The material below contains a line with "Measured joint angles" and a line with "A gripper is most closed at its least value". Copy exactly those two lines and all lines between them.

■ ■ ■ ■ ■ ■ ■

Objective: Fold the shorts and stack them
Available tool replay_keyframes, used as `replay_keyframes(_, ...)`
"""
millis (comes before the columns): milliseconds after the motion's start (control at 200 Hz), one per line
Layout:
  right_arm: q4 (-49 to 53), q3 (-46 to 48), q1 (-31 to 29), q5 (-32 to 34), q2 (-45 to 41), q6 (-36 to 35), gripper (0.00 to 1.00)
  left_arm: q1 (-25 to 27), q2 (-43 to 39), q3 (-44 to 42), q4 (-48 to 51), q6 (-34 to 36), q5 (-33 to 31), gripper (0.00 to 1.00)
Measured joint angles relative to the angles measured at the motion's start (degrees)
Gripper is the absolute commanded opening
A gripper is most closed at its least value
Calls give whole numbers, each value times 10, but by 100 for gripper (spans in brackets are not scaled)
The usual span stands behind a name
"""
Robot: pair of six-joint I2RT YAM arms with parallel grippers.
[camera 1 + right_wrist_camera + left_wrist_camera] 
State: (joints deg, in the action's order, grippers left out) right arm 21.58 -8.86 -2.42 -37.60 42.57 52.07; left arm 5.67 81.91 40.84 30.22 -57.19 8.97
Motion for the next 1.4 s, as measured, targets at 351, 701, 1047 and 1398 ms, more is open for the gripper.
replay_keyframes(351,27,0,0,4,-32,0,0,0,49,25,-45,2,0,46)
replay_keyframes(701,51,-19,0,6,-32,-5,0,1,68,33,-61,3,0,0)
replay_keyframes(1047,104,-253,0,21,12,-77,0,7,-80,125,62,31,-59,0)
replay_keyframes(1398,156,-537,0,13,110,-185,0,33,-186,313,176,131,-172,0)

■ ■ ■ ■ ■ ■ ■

* [OUTPUT OF THE TASK]
Measured joint angles relative to the angles measured at the motion's start (degrees)
Gripper is the absolute commanded opening
A gripper is most closed at its least value

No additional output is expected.